To do:
Please reproduce, exactly and in full, the lines from the one containing "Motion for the" to the end of the material below.

Data segment:
────

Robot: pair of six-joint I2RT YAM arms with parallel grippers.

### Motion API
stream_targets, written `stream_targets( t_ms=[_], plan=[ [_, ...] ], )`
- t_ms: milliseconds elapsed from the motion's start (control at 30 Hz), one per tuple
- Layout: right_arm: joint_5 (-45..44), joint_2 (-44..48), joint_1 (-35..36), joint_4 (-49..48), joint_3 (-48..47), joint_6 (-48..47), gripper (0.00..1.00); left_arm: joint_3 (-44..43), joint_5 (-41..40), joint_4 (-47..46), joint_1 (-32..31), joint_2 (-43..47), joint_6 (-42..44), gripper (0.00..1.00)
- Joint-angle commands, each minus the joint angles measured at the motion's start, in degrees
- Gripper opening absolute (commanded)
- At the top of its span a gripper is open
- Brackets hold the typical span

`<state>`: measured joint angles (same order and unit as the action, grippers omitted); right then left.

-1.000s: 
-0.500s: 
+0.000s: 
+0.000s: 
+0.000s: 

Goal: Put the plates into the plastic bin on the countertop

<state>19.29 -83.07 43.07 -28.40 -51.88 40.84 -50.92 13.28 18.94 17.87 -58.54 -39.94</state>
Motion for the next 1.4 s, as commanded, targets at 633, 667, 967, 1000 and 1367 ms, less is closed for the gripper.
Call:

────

Response area:
Motion for the next 1.4 s, as commanded, targets at 633, 667, 967, 1000 and 1367 ms, less is closed for the gripper.
Call:

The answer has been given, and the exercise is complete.